SharePoint Walktrough - Displaying List Items with their attachments Part 2/2

image

Recap

The SharePoint Out Of the Box List View Web Part is quite powerful, yet it isn’t able to display the attachments of a List Item. It can show if an item has any attachments (with a nice paper-clip icon) but you won’t be able to download these attachments directly.
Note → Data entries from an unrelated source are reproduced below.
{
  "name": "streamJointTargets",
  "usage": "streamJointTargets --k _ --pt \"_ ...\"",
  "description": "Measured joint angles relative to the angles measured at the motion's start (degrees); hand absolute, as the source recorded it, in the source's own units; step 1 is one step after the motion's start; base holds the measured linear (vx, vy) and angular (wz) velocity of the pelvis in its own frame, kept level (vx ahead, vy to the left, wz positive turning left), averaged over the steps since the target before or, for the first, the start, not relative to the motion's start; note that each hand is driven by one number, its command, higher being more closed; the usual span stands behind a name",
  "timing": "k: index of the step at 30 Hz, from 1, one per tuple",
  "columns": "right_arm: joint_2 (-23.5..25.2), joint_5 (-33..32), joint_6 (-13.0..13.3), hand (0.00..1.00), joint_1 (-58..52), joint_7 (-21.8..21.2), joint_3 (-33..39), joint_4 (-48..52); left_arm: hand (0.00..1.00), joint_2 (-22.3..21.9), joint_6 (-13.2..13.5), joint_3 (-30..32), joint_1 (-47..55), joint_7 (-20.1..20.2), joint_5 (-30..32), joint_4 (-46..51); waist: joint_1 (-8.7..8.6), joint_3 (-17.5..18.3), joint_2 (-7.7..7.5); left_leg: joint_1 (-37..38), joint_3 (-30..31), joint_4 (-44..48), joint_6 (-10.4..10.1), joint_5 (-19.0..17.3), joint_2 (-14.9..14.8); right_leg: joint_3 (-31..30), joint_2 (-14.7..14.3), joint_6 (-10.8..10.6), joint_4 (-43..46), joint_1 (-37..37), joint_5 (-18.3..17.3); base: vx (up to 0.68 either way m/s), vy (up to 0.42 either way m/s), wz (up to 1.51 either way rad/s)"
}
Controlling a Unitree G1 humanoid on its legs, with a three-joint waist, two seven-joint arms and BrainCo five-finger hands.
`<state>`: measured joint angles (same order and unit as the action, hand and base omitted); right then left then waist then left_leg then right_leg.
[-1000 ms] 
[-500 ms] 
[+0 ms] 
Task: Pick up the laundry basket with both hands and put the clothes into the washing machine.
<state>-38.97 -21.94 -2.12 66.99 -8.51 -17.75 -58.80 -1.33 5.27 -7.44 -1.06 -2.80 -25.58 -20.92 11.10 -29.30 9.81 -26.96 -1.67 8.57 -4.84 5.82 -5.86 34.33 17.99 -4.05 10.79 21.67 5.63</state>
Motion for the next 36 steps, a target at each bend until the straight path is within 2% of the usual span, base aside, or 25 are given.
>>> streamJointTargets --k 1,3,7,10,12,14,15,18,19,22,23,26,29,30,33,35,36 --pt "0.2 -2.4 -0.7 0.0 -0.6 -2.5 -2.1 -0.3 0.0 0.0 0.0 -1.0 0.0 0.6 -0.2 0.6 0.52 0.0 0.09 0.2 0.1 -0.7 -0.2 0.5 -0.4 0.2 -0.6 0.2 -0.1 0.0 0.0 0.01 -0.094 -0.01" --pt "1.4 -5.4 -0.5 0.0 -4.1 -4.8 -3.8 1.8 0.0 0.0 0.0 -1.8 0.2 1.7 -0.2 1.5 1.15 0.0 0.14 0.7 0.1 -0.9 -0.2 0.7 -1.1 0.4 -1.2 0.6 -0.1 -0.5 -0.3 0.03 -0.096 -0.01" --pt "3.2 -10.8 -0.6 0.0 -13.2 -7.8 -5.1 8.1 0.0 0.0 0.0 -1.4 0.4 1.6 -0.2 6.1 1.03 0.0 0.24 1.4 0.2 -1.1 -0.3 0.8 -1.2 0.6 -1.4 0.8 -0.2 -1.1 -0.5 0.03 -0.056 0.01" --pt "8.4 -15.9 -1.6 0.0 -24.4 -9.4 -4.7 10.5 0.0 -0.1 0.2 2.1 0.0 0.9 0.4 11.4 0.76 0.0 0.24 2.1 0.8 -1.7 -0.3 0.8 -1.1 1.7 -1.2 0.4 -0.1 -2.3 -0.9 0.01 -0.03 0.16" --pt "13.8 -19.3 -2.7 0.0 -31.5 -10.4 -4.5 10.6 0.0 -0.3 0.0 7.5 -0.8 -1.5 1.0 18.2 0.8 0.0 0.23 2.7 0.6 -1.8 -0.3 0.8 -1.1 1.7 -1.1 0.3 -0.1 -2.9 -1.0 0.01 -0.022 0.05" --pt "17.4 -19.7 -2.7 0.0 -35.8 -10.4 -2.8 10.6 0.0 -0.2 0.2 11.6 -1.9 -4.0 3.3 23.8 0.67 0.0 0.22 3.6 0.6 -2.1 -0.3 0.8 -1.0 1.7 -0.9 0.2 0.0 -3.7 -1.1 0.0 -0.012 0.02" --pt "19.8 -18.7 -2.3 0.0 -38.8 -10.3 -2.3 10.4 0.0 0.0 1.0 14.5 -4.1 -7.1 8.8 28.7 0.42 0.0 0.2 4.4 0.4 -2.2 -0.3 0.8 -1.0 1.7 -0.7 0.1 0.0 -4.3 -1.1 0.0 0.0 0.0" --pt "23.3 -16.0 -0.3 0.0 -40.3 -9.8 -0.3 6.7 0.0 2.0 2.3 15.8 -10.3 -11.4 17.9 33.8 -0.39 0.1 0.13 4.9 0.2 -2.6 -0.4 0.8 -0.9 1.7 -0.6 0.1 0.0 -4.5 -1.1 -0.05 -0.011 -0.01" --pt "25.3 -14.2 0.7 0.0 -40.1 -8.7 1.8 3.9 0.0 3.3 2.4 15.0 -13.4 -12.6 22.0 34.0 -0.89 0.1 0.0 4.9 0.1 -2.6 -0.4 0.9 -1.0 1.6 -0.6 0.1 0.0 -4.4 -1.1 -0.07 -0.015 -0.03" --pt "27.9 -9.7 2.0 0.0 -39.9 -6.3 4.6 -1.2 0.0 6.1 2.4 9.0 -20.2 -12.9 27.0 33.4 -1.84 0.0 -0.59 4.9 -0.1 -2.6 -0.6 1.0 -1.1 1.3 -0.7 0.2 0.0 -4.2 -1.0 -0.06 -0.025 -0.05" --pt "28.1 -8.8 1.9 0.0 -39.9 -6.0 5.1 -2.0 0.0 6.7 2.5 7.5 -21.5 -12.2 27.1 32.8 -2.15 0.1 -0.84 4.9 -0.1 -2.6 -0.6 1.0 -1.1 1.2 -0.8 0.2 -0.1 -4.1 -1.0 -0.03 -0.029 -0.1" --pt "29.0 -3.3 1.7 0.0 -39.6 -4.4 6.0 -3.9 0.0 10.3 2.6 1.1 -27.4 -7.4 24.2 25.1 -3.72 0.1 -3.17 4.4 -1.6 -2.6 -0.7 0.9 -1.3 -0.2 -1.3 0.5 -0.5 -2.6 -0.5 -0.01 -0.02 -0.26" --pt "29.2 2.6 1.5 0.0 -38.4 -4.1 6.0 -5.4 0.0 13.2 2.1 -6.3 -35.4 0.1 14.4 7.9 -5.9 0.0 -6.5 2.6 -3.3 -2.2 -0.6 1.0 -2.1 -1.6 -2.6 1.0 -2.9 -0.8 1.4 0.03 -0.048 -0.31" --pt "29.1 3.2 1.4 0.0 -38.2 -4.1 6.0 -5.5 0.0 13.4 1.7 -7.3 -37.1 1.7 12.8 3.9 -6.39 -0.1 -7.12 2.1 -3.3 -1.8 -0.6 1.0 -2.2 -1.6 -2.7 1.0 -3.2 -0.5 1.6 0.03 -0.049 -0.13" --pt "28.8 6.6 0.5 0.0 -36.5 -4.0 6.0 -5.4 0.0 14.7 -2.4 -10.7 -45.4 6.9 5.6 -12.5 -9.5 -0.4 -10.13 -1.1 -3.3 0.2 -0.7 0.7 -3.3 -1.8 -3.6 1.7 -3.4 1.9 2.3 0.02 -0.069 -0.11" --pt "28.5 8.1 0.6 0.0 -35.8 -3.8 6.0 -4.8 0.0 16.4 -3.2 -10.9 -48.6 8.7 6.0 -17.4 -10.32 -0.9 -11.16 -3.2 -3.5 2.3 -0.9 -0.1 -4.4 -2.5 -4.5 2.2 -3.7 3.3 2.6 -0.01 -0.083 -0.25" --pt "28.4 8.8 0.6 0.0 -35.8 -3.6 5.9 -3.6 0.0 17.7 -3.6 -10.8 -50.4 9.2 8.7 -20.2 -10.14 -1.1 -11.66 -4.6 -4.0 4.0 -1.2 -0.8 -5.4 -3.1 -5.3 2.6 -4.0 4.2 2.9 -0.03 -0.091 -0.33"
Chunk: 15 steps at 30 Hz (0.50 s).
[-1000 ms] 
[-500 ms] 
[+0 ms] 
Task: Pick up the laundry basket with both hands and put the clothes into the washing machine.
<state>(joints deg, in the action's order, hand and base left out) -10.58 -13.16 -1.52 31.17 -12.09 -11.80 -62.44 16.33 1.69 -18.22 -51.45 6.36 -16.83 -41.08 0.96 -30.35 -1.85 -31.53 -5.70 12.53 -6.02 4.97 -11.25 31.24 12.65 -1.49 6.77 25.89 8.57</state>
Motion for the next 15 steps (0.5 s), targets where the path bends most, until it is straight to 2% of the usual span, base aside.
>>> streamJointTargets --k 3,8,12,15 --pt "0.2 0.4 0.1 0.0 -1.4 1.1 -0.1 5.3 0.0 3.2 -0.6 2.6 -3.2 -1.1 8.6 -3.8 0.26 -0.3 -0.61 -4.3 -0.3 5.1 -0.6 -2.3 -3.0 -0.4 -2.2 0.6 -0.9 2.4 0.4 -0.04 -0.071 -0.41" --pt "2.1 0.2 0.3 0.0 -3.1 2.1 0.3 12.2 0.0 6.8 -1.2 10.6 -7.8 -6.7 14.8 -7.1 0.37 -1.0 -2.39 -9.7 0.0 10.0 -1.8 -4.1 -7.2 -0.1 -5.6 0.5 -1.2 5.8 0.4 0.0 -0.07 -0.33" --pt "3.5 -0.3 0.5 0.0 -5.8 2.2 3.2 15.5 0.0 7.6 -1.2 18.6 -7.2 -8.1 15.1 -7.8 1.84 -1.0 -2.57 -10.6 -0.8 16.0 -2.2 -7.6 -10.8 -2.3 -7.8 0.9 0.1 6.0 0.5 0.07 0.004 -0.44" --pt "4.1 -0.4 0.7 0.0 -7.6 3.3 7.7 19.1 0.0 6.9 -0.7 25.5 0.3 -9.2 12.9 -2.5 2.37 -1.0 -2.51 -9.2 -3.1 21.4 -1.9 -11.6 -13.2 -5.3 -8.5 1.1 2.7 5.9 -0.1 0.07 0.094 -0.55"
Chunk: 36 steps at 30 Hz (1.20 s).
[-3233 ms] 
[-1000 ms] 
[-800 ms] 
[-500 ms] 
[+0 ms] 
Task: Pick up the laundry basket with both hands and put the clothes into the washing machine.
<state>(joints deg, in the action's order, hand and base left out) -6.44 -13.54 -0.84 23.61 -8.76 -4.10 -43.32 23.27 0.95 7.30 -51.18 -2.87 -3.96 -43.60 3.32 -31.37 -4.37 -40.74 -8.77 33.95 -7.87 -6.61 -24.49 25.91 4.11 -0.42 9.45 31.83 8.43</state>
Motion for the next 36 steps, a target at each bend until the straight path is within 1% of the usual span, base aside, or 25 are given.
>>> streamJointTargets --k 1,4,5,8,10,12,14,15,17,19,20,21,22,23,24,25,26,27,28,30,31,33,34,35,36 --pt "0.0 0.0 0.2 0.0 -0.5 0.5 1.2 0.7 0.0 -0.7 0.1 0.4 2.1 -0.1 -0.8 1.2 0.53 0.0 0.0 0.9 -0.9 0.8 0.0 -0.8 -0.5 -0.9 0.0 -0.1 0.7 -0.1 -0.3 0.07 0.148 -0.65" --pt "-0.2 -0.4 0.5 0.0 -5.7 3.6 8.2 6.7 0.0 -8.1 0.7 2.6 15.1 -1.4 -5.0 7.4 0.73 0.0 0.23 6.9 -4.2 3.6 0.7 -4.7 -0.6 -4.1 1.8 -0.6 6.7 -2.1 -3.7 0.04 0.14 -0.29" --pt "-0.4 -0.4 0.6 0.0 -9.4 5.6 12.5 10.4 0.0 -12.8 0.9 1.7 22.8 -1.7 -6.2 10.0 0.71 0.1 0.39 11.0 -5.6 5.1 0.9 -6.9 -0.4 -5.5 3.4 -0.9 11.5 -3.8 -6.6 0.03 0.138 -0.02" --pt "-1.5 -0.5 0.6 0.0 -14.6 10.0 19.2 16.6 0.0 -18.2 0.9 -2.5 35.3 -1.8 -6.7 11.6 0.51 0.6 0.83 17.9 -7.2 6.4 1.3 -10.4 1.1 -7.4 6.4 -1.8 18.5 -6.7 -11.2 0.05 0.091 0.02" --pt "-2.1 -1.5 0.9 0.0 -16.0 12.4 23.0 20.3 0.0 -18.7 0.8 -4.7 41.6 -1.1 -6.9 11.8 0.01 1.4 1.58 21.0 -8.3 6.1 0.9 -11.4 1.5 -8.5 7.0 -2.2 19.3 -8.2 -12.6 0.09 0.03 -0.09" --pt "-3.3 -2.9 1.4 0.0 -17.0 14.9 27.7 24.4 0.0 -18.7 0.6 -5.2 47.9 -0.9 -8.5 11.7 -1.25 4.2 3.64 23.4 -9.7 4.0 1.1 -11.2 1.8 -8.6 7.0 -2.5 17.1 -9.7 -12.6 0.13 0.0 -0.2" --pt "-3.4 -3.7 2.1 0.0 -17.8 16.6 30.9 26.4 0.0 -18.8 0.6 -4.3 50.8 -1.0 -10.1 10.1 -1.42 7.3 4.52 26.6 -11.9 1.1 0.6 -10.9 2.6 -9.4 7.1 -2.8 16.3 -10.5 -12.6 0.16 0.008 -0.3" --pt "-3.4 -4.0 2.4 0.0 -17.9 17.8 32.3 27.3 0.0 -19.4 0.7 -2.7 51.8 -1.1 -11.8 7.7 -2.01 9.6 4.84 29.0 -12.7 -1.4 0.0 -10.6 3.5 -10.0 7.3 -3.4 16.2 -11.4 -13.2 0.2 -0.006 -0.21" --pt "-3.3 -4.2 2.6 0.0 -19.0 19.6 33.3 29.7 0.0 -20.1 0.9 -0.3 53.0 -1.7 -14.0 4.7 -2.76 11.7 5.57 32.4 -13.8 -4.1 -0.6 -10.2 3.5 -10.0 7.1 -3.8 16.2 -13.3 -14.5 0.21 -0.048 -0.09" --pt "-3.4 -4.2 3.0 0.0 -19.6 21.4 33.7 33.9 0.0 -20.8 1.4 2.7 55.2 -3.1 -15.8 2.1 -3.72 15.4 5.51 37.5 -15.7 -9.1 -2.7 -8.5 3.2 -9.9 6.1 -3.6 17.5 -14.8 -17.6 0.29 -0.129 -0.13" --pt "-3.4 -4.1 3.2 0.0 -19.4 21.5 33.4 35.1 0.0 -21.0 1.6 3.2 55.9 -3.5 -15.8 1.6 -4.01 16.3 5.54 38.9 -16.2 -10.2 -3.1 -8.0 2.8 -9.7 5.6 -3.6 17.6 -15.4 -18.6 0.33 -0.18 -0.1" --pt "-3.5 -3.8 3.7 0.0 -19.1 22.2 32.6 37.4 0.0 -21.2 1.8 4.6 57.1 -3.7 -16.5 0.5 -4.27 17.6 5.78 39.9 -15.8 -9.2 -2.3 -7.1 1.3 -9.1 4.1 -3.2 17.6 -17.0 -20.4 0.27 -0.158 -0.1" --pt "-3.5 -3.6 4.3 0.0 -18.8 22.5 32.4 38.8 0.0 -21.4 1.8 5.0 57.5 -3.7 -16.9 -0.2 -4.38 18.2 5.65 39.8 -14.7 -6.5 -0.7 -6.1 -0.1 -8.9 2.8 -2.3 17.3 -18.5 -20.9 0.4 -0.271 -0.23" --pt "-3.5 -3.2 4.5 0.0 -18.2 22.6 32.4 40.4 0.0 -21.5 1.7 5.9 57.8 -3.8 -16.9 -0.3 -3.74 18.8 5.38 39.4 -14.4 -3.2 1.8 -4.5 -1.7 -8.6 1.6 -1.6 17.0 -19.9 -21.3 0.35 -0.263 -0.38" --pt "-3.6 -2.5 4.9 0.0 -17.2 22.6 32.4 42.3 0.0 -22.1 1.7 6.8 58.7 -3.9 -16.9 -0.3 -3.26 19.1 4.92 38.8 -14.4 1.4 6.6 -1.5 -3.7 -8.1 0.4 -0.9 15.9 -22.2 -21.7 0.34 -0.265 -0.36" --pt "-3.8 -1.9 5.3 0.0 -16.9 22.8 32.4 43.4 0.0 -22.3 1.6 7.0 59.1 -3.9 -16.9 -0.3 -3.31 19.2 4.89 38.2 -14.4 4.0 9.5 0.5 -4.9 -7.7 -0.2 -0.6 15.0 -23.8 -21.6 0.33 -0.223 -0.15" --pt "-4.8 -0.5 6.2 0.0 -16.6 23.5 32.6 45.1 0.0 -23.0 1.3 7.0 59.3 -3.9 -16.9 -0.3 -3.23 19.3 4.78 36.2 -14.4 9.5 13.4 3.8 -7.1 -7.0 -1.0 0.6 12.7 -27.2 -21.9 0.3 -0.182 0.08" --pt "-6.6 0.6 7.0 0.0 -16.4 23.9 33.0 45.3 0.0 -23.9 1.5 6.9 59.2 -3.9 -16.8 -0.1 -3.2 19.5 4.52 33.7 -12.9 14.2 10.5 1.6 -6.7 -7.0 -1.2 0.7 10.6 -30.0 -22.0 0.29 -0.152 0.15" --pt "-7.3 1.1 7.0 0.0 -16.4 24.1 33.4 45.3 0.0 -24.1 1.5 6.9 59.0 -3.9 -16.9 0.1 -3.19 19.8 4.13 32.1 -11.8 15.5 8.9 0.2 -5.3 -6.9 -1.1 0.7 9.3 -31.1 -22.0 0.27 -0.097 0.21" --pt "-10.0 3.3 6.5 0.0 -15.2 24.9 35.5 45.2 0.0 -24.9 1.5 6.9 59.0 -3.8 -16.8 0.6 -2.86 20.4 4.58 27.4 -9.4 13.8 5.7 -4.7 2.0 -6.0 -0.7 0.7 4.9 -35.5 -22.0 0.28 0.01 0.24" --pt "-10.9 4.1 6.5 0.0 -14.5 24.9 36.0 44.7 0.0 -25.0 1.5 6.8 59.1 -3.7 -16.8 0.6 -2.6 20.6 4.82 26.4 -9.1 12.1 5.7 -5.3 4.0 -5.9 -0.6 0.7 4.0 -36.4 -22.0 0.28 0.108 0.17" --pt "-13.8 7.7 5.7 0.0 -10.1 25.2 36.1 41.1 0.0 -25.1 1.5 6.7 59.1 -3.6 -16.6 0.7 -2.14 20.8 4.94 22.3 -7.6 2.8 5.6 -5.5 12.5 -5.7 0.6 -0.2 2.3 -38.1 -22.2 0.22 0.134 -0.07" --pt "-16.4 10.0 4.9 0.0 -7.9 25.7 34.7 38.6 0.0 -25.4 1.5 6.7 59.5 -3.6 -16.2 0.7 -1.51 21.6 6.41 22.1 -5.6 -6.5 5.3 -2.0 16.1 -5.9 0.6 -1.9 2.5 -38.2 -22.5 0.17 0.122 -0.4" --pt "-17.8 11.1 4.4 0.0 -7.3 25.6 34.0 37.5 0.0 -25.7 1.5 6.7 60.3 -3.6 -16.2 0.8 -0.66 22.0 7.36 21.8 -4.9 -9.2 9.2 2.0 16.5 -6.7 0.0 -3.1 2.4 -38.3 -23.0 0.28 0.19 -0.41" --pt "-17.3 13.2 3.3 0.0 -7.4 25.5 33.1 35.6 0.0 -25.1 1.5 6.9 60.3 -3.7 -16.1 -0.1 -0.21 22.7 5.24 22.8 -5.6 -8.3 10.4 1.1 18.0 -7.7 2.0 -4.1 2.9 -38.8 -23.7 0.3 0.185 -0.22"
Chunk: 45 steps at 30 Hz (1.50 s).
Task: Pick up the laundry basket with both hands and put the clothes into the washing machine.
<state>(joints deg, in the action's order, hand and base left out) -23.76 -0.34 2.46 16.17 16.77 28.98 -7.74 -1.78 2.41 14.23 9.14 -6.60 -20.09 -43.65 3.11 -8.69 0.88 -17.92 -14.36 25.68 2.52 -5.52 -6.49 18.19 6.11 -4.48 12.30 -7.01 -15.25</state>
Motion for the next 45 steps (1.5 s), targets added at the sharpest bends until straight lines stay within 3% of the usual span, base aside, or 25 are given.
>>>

I presented in Part 1 of this walkthrough how to create a DataView part consuming the Lists.asmx Web Service in SharePoint Designer to display the elements of a list. We are now going to display the attachments of these list elements.

To retrieve the attachments URLs we need to add an option to the Web Service Soap query, the “IncludeAttachmentUrls” option (details of the query options is available at http://msdn.microsoft.com/en-us/library/microsoft.sharepoint.spquery_properties.aspx). We could just open the datasource and change the QueryOptions parameter, that is if the SharePoint WSDL files were correctly defined… As it is not the case and SharePoint Designer itself isn’t perfect, you won’t be able to do that (see http://blogs.msdn.com/sharepointdesigner/archive/2008/06/20/data-source-issues-and-workarounds.aspx for reference).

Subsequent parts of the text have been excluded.